The antibacterial effect of lysostaphin is restricted to S. aureus only and transgenic cows are not protected against other mastitis-causing pathogens. The additional expression of secondary antibacterial compounds in the milk might be necessary for further enhancing mastitis resistance.

Human lysozyme (hLZ), a bacteriostatic milk protein that is known to attack the peptidoglycan component of bacterial cell walls, was expressed in the mammary gland of transgenic mice [43] and transgenic dairy goats [44]. Milk from the transgenic animals showed significant bacteriostatic activity and slowed the growth of several bacteria responsible for causing mastitis and the cold-spoilage of milk. The somatic cell count (SCC) is applied as a measure for udder health and milk quality, and a high SCC in milk is directly correlated with mastitis and an impairment of milk quality [45]. Analyzing the SCC in milk samples of transgenic dairy goats revealed a significant lower SCC compared to milk samples from control animals suggesting an improved udder health in the transgenic animals [46]. Lysozyme plays a role in the defense against gastrointestinal pathogens and reduces gastrointestinal illness in breastfed infants [47]. Feeding trials were conducted in pigs to evaluate putative health-promoting functions of hLZ-transgenic milk. Pigs are monogastric animals with a digestive system similar to humans and therefore are commonly used to study human health. Brundige and colleagues demonstrated that the consumption of pasteurized milk from hLZ-transgenic goats improved the gastrointestinal health of young piglets and was beneficial against a gastrointestinal infection with enteropathogenic E. coli [48].

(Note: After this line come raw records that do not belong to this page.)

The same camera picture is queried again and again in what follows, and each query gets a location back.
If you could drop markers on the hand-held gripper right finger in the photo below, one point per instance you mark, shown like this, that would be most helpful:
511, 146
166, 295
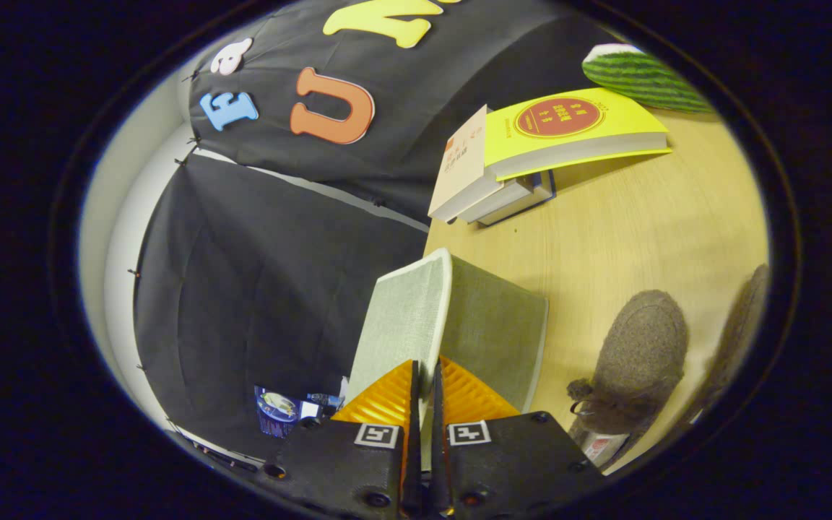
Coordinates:
517, 462

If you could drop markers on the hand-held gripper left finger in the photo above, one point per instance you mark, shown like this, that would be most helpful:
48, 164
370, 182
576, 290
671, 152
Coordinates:
344, 469

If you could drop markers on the grey fabric storage box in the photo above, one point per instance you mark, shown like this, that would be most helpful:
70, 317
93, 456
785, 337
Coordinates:
492, 325

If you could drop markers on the brown fuzzy shoe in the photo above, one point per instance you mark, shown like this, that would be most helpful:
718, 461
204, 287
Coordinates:
640, 347
744, 325

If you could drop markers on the blue printed package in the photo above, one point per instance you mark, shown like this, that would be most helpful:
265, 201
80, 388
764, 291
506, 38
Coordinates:
279, 408

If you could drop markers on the black backdrop cloth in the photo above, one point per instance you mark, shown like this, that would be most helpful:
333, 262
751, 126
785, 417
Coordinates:
279, 289

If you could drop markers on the thin grey book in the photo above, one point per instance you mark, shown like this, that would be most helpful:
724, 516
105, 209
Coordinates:
503, 202

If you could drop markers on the dark blue book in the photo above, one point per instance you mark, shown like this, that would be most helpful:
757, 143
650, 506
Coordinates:
542, 189

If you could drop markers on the beige cover book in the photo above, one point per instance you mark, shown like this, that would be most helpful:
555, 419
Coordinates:
463, 166

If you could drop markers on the yellow book with red circle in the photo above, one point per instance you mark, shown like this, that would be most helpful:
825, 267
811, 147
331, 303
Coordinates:
625, 123

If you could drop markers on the watermelon slice plush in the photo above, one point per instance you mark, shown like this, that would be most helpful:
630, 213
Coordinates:
640, 76

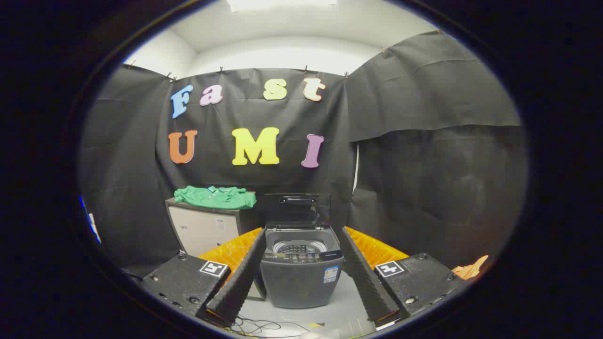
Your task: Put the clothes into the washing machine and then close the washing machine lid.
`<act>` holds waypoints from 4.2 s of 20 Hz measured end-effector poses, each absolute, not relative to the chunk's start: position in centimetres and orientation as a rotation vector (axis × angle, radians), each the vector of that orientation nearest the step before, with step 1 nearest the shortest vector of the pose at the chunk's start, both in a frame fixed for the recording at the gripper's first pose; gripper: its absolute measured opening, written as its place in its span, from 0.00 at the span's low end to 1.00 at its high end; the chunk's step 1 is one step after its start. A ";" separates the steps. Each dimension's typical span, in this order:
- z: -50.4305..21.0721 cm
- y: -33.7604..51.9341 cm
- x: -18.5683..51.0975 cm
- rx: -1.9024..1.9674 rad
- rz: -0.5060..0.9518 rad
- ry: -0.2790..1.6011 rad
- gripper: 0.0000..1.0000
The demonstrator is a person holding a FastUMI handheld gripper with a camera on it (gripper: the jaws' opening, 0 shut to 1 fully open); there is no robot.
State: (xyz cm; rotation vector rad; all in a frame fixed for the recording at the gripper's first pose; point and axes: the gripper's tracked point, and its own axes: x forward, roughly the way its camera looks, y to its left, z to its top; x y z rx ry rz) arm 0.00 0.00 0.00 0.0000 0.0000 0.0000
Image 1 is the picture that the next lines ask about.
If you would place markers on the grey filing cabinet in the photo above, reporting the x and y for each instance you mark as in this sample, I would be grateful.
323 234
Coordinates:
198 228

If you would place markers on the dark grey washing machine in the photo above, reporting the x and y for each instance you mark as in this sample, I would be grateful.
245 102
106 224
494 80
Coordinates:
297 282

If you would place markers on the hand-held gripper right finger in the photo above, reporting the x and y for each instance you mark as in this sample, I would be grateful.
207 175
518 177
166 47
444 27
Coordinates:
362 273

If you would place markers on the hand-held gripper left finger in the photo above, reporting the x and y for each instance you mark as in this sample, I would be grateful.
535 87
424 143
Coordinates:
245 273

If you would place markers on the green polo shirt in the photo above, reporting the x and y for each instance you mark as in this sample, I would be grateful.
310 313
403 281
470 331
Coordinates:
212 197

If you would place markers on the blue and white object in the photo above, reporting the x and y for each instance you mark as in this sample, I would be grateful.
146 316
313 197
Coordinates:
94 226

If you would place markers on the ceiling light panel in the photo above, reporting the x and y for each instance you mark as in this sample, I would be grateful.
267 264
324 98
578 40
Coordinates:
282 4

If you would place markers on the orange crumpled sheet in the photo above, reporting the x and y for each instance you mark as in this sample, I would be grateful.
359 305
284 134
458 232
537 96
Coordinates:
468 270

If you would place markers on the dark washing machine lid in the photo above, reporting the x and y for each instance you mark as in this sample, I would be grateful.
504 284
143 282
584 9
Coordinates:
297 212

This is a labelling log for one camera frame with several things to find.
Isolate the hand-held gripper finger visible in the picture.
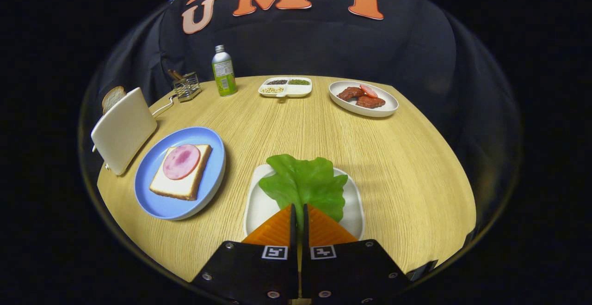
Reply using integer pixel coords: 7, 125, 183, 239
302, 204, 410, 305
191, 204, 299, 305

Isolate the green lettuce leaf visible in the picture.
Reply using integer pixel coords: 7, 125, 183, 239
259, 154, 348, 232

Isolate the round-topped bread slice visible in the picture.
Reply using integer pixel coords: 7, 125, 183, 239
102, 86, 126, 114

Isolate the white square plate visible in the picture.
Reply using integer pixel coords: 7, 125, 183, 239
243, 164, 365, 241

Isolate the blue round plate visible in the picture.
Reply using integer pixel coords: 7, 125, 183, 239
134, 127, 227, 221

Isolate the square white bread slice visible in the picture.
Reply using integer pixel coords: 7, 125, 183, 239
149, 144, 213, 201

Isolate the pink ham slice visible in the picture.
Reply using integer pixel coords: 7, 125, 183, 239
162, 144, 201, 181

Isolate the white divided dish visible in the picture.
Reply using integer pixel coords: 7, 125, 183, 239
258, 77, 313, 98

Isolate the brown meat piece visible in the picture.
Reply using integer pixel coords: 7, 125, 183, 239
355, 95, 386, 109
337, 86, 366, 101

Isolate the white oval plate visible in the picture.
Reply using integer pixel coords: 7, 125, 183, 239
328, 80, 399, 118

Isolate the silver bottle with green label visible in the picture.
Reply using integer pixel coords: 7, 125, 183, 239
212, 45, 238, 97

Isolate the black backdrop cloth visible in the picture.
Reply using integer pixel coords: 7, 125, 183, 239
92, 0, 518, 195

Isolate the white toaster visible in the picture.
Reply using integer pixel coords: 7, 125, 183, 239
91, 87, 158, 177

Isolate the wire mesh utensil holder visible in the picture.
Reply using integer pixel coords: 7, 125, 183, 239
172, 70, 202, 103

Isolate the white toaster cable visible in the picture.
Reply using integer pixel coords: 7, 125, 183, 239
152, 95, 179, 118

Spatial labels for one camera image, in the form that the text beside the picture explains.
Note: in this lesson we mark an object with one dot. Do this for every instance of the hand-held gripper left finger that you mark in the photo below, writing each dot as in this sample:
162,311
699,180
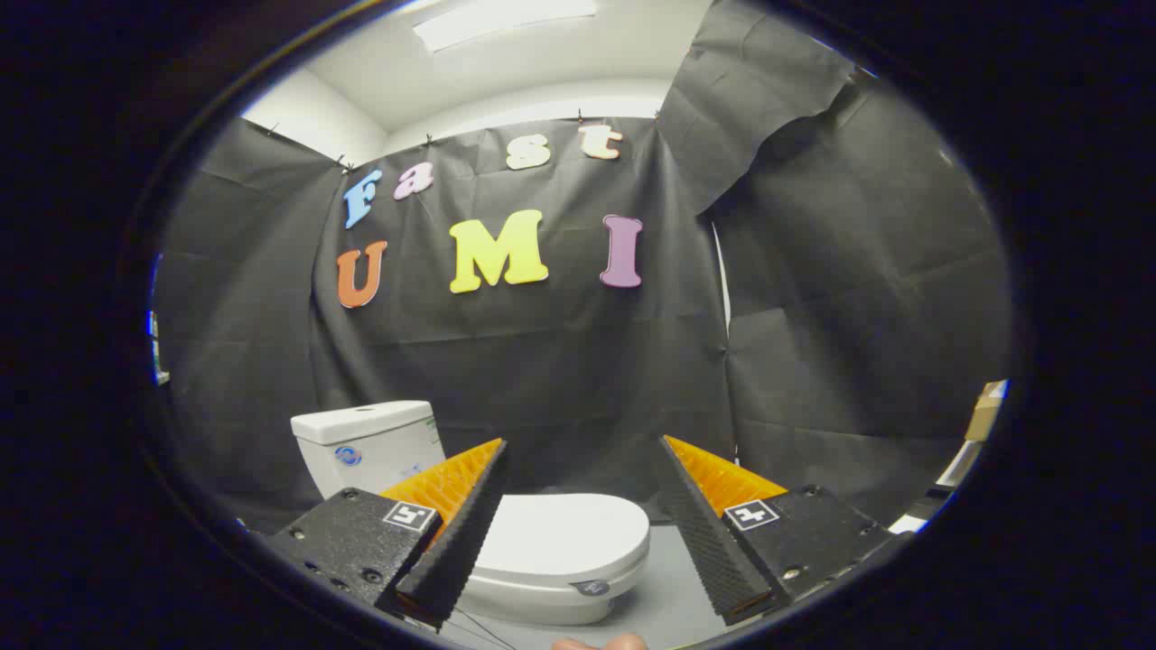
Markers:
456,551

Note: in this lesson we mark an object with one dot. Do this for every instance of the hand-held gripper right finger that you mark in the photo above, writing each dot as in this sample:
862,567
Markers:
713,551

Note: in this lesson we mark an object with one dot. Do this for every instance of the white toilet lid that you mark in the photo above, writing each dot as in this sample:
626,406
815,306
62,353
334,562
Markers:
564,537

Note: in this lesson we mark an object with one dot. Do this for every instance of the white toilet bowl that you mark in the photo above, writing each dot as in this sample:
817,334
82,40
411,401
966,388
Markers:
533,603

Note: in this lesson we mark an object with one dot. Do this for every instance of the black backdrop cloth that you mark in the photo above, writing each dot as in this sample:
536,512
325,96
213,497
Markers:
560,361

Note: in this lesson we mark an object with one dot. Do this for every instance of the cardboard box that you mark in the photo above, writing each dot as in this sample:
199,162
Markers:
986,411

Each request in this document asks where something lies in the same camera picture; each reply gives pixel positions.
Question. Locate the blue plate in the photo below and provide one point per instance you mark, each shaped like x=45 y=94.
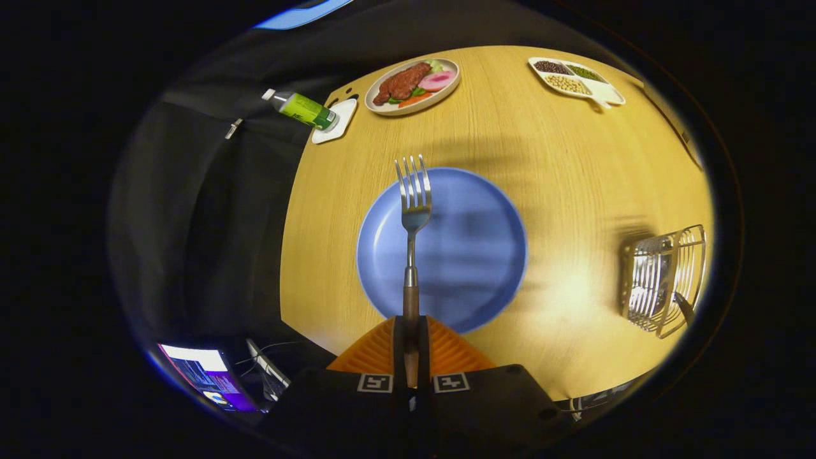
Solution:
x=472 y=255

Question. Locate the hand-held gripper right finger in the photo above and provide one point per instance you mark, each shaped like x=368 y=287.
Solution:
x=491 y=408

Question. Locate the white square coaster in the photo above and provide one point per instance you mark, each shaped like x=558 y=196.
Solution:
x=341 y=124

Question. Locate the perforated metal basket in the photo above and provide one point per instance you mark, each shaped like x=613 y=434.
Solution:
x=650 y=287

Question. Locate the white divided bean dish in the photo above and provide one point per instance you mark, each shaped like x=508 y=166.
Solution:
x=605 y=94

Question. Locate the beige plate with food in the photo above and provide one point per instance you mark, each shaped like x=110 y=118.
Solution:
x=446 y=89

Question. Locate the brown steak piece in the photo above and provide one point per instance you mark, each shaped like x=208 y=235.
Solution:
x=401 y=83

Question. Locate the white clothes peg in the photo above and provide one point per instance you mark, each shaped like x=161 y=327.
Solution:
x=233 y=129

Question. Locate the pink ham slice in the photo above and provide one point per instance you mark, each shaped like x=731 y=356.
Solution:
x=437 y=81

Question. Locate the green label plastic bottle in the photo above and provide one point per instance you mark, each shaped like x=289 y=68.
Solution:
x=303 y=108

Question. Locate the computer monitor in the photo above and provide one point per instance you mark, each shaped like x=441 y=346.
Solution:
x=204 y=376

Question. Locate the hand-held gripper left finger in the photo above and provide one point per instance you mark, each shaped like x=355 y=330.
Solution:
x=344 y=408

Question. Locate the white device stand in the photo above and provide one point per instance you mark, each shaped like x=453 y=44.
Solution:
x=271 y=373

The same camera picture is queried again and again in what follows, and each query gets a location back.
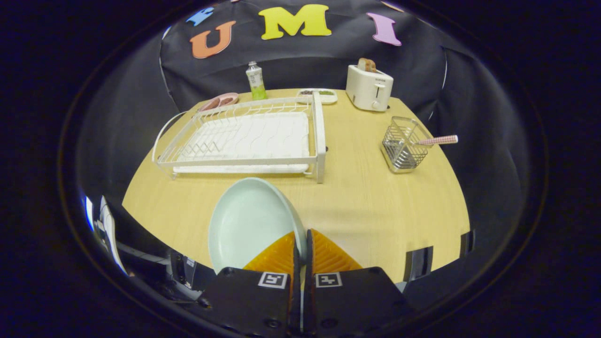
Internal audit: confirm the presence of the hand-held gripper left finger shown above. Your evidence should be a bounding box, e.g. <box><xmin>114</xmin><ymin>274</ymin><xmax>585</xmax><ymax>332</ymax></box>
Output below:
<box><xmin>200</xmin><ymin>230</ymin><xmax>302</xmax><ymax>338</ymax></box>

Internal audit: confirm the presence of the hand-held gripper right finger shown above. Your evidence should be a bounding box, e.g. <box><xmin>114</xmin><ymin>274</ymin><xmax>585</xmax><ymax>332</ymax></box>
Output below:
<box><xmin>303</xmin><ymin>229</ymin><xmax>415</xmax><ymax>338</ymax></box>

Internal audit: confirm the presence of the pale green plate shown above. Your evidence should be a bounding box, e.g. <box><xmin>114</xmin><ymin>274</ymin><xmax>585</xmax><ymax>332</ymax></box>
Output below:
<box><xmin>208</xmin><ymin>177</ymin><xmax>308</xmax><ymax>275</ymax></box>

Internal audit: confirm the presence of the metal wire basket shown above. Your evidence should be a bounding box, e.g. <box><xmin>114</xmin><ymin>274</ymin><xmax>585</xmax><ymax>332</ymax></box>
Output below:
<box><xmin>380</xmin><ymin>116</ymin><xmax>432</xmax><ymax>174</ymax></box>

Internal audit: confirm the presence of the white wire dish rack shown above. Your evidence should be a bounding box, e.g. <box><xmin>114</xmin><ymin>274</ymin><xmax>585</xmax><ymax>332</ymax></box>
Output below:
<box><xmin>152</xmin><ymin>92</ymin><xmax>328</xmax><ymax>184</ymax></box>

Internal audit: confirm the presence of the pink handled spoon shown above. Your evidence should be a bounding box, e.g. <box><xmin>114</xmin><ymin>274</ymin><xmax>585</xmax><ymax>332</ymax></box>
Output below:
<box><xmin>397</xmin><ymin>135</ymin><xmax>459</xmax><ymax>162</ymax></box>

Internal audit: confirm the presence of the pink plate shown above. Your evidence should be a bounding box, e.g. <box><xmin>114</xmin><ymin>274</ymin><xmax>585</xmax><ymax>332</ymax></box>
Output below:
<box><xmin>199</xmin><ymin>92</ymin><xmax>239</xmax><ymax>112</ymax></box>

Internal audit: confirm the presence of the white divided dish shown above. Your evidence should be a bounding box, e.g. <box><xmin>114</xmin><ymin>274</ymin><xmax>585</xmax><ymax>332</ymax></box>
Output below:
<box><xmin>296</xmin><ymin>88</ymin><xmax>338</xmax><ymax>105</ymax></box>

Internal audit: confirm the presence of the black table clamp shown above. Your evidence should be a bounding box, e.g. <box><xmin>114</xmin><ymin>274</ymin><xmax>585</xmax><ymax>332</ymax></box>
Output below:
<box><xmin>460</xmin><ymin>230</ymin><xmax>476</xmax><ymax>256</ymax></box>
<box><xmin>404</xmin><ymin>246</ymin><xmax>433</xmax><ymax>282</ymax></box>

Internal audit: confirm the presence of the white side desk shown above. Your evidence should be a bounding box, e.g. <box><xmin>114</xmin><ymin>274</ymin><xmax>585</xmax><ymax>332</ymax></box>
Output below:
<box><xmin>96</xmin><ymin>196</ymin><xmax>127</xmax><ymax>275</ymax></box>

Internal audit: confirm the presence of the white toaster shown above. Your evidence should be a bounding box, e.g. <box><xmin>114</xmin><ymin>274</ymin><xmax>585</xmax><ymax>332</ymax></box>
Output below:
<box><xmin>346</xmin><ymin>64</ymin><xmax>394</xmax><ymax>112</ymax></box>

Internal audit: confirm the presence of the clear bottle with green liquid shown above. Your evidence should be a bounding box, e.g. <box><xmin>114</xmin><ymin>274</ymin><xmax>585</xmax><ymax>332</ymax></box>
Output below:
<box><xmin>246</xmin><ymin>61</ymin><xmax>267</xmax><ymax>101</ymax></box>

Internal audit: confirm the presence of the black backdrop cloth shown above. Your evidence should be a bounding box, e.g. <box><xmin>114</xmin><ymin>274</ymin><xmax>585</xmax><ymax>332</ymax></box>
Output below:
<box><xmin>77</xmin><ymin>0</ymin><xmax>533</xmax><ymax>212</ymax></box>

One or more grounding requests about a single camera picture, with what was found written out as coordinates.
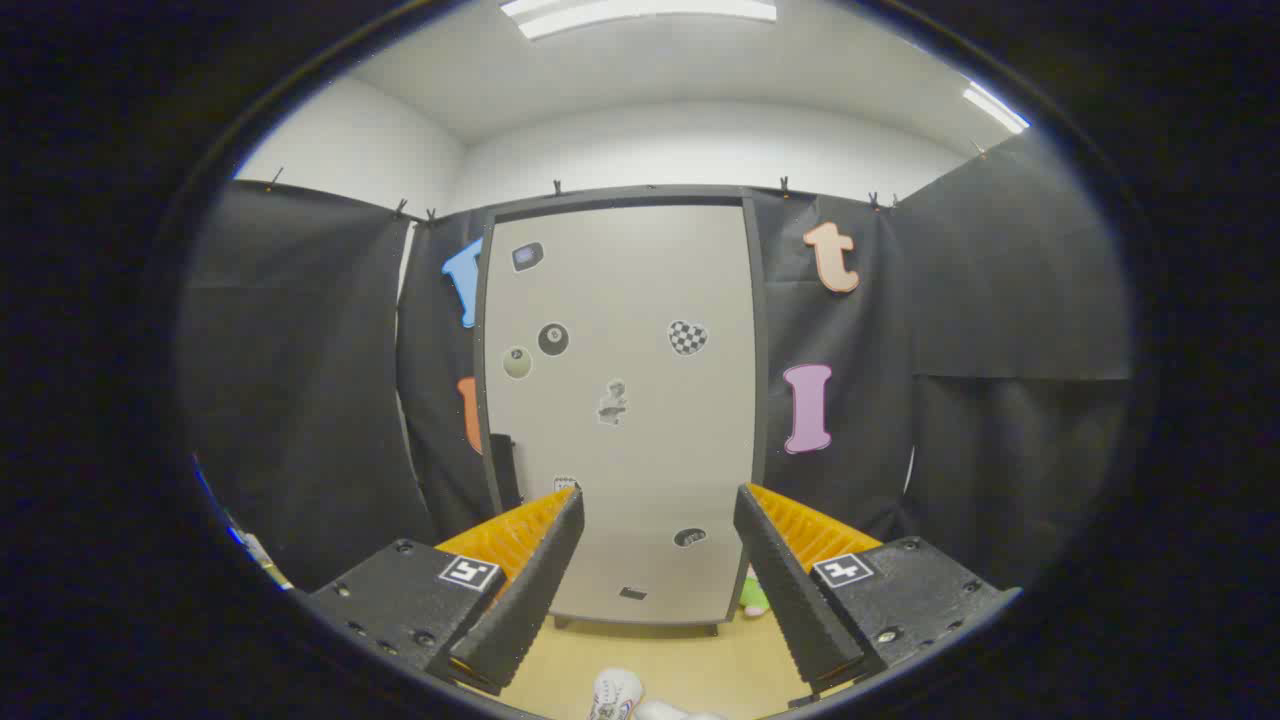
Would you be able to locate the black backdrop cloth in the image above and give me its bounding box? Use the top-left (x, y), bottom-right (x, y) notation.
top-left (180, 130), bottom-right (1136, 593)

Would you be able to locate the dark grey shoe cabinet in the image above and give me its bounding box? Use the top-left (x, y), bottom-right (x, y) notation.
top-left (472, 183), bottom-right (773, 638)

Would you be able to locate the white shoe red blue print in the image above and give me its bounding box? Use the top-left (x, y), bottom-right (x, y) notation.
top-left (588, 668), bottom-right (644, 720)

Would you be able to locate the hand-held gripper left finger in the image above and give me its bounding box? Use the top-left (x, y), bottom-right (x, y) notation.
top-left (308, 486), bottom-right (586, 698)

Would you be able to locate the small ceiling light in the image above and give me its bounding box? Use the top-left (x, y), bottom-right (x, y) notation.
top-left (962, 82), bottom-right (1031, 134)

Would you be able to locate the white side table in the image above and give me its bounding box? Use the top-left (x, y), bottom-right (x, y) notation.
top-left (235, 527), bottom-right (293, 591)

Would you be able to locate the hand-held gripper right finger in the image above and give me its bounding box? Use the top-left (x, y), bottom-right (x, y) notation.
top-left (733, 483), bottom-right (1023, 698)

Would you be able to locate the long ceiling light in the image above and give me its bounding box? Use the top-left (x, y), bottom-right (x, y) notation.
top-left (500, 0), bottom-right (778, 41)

A Chinese group enabled synthesis and secretion of bioactive bovine lactoferrin and bovine tracheal antibacterial peptides in goat mammary cells by use of plasmid-mediated gene transfer techniques [49], and the milk samples collected from these animals exhibited bacteriostatic effects against different mastitis-causing pathogens.

The authors summarize that genetic engineering for secretion of a broad range of AMPs in the mammary gland of dairy goats and cows reduces susceptibility to various microbial pathogens and is therefore a realistic approach to combat mastitis. Enhanced mastitis resistance will not only improve animal health and well-being but also reduce bacterial contamination of milk and milk products in addition to reducing the costs incurred during disease prevention and cure.

Transgenic mice, expressing and processing a human enteric alpha-defensin peptide exclusively in specialized epithelia of the small intestinal crypt, were generated and were immune to an oral challenge with virulent Salmonella typhimurium [50].

Protegin-1 (PG-1) that is normally expressed in porcine myeloid cells and resides in secretory granules of neutrophils is another potent antimicrobial peptide targeting both gram-negative and gram-positive bacteria [51]. The ectopic expression of PG-1 in transgenic mice conferred enhanced respiratory resistance to an intranasal challenge with Actinobacillus suis [52], an opportunistic pathogen that may cause pneumonia, abortion, and fatal septicemia in pigs of all ages [53, 54]. Extending this concept to pigs and other somatic tissues beyond neutrophils will be another step toward the development of disease-resistant livestock.

The overexpression of dominant-negative mutants of viral proteins or pathogen receptors is another potent strategy to enhance animal disease resistance. The major focus has been to block viral attachment and penetration into a host cell by (1) producing viral proteins that block cellular receptors (antireceptor) or (2) altering known host molecular components, such as replacing host receptor genes with a modified version which is able to perform the receptor’s physiological function but prevents attachment of the virus [55]. The first successful introduction of pathogen-mediated disease resistance in animals was reported 20 years ago. Transgenic chickens expressing the viral envelope of a recombinant avian leukosis retroviral genome were resistant to the corresponding subgroup of avian leukosis virus due to blockage of the virus receptors by the viral envelope proteins [56]. Using the same strategy, Clements et al. generated transgenic sheep expressing the maedi-visna virus envelope (E) gene, which is responsible for virus attachment to the host cells [57]. Maedi-visna virus is a prototype of ovine lentiviruses that cause encephalitis, pneumonia, and arthritis in sheep. Transgenic lambs expressing the viral E glycoprotein in monocytes/macrophages, the target cells for virus replication, were healthy, and neither deleterious effects nor clinical abnormalities from the transgene were observed. However, up to date, challenge studies to determine the susceptibility of these animals to ovine lentiviruses have not been reported.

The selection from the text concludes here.